As of cache line mismatch: it pretty sucks that user code is trying to mess around with cache “flushing”. Worse – when it does it so lame (as in the example with Mono). This is a task for an OS. The latter should expose an appropriate API and user mode software should make use of it, consistent way, becoming HMP-aware. It should not be any harder than when transiting from a single thread to multithread design. Anyway, it’s just a quirk when some user mode program tries to do an OS job. Even JIT should just do this: compiling its code, it should ask OS – hey, this is my new code, put it appropriately please as a code. 😉 It should boil down to a sort of dynamic image loading by the OS, which will take care of what the current cache line is. User programs should not try to do a cache maintenance by itself. It’s a wrong software, not the technology. Unlike such a parasitic thing as hardware virtualization is, HMP is a good and usefull thing. Software should adopt it proper way, not through the ass. So if the you cannot take advantage of all CPU cores found in these SoCs it’s a software fault. I am not interested in linux, but I heard, ARM has an HMP ready code for it. But it is rejected to be “upstreamed”, since well, linux acrhitecture is going to blow away because of this, it is not flexible enough to incorporate this, without massive shit happenning on the entire platforms landscape.

Theguyuk
Guest
Theguyuk

This may help the less technical grasp there is more at work than a CPU core

https://en.m.wikipedia.org/wiki/ARM_big.LITTLE

cortex-a72
Guest
cortex-a72

@tkaiser

“BTW: Switching to HMP instead (so a deca-core SoC would really run on 6 cores at the same time) can trigger funny bugs (crashes in this case):”

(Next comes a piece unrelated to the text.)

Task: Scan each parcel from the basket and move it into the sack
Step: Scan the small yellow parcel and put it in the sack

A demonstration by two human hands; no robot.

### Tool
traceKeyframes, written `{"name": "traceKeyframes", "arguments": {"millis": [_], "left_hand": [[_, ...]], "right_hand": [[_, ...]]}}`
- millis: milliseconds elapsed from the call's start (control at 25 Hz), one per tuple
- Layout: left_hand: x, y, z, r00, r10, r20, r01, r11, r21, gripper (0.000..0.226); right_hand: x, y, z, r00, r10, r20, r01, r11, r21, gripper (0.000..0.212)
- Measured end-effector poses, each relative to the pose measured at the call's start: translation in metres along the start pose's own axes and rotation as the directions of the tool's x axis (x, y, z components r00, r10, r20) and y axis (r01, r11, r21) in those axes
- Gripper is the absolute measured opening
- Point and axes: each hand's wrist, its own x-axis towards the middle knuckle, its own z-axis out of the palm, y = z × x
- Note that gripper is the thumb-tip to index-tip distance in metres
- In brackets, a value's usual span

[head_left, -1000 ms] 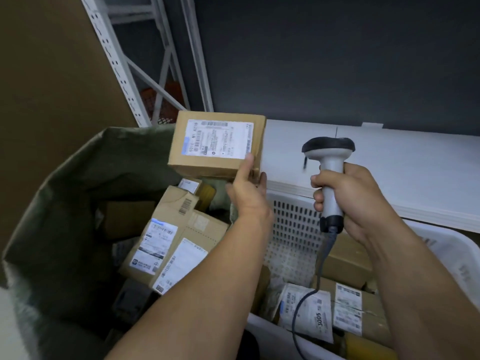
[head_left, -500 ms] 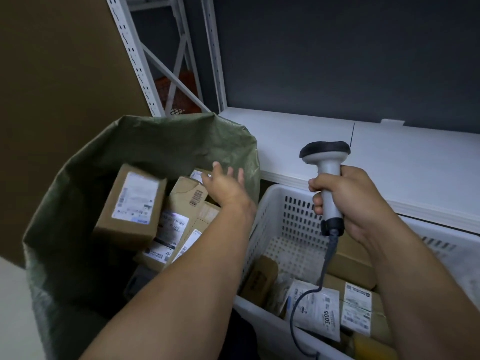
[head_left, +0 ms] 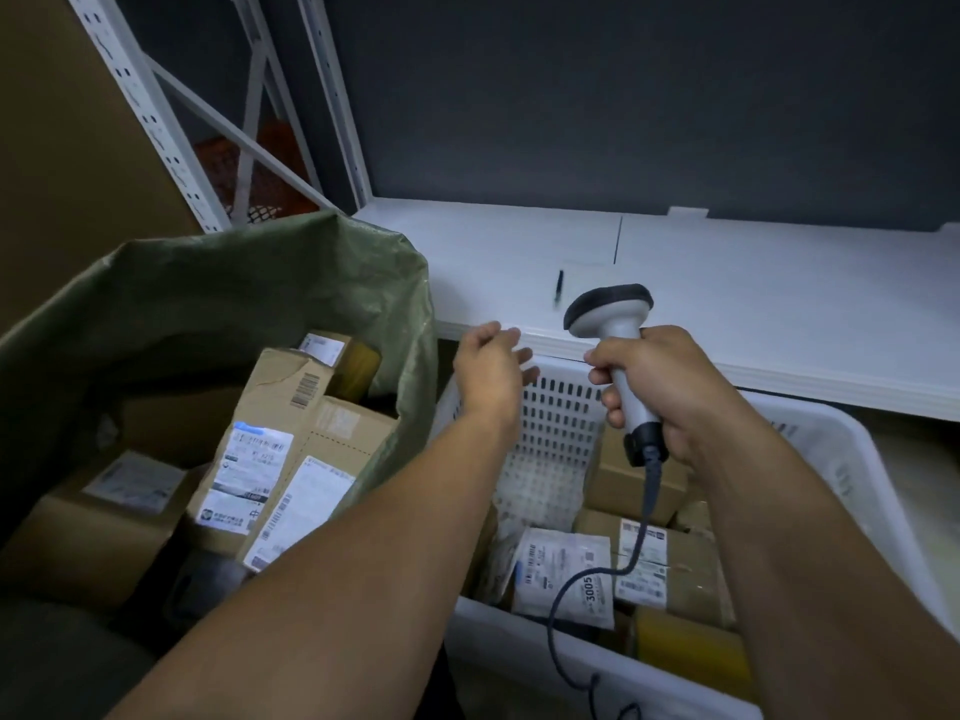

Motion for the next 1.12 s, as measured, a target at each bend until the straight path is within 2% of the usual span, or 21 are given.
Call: {"name": "traceKeyframes", "arguments": {"millis": [80,200,280,360,400,440,480,520,600,720,800,960,1000,1120], "left_hand": [[0.002,-0.028,0.007,0.994,-0.101,0.044,0.086,0.963,0.255,0.022],[0.005,-0.076,0.011,0.949,-0.284,0.138,0.146,0.783,0.605,0.014],[0.002,-0.105,0.015,0.896,-0.39,0.214,0.062,0.585,0.809,0.007],[-0.001,-0.133,0.02,0.807,-0.495,0.323,-0.154,0.352,0.923,0.004],[-0.005,-0.147,0.023,0.73,-0.569,0.378,-0.287,0.246,0.926,0.008],[-0.007,-0.162,0.027,0.648,-0.636,0.42,-0.421,0.161,0.893,0.024],[-0.011,-0.175,0.03,0.58,-0.685,0.442,-0.527,0.098,0.844,0.043],[-0.014,-0.19,0.032,0.515,-0.717,0.47,-0.617,0.071,0.784,0.052],[-0.022,-0.218,0.035,0.379,-0.744,0.55,-0.783,0.059,0.62,0.048],[-0.024,-0.259,0.027,0.258,-0.782,0.567,-0.885,0.043,0.463,0.031],[-0.023,-0.277,0.021,0.222,-0.822,0.524,-0.906,0.025,0.423,0.032],[-0.029,-0.294,0.019,0.199,-0.882,0.428,-0.946,-0.059,0.319,0.086],[-0.031,-0.297,0.019,0.199,-0.878,0.435,-0.953,-0.069,0.296,0.092],[-0.034,-0.303,0.02,0.214,-0.876,0.432,-0.956,-0.097,0.276,0.084]], "right_hand": [[0.005,0.008,-0.016,0.999,0.043,-0.015,-0.043,0.999,-0.024,0.01],[0.015,0.027,-0.04,0.994,0.101,-0.044,-0.104,0.992,-0.076,0.014],[0.021,0.044,-0.057,0.988,0.143,-0.062,-0.149,0.984,-0.099,0.015],[0.024,0.063,-0.07,0.979,0.186,-0.086,-0.195,0.975,-0.11,0.016],[0.026,0.072,-0.077,0.973,0.207,-0.099,-0.218,0.97,-0.111,0.016],[0.028,0.081,-0.083,0.968,0.227,-0.108,-0.239,0.965,-0.107,0.017],[0.029,0.087,-0.088,0.962,0.246,-0.116,-0.258,0.961,-0.103,0.016],[0.029,0.093,-0.094,0.957,0.263,-0.126,-0.275,0.957,-0.095,0.016],[0.03,0.101,-0.103,0.946,0.288,-0.152,-0.302,0.95,-0.076,0.016],[0.03,0.106,-0.112,0.94,0.299,-0.163,-0.314,0.947,-0.076,0.015],[0.03,0.108,-0.116,0.943,0.296,-0.154,-0.311,0.947,-0.085,0.016],[0.027,0.113,-0.122,0.943,0.301,-0.14,-0.315,0.945,-0.085,0.015],[0.026,0.114,-0.123,0.943,0.304,-0.138,-0.317,0.944,-0.09,0.016],[0.024,0.117,-0.125,0.941,0.307,-0.139,-0.323,0.94,-0.112,0.015]]}}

That bug has nothing to do with HMP. It would show up on a system with “Task migration” model too. I just cannot understand why the hell gcc function does cache clean? where it is used? how it’s possible? Oh, I just realised this instruction *might* be enabled at EL0 in aarch64. So, gcc hastily run to use this new thingy, forgetting about all the consequences. it gets a value of the log2(CacheLine) from the CPU register into the local variable, and calculates cache line as if there is no big.LITTLE core differences on the system. If after it calculates the cache line, OS decides to switch CPUs, the function gets to run on the different core with possibly different cache line size, but the function didn’t bother with this, it has the result. bogus one. This will be the case both on HMP and non-HMP big.LITTLE scenarios where cache sizes of the cores differ. If it is a switch from big to LITTLE, the function’s operation misses half of locations in its cache cleaning loop, given caches differ by 2 and that of the big core is bigger. It’s just a horrible implementation in gcc. yup.

Ahmed
Guest
Ahmed

So according to what you’re saying, Geekbench will be telling the correct score of the CPU if there are dead cores, but if the CPU does not use HMP, then Geekbench will be telling us false results because, in real time performance, the CPU is much more powerful than what it says. Right?
If you are right does that mean the RK3399 can get close to the performance of Snapdragon 652 and Exynos octa-core CPUs

Altaïr
Guest
Altaïr

It seems that the first models will be available soon but at what price : http://www.android-warehouse.com/nl/ugoos-ut5-hexacore-android-tv-box-mini-pc-androidb.html

thedude
Guest
thedude

I just backed Remix IO+ on Kickstarter. They say it runs an RK3399 chip. The campaign also has a “basic” version that runs on an RK3368 chip. Are these chips going to make a difference at the end of the day for their performance?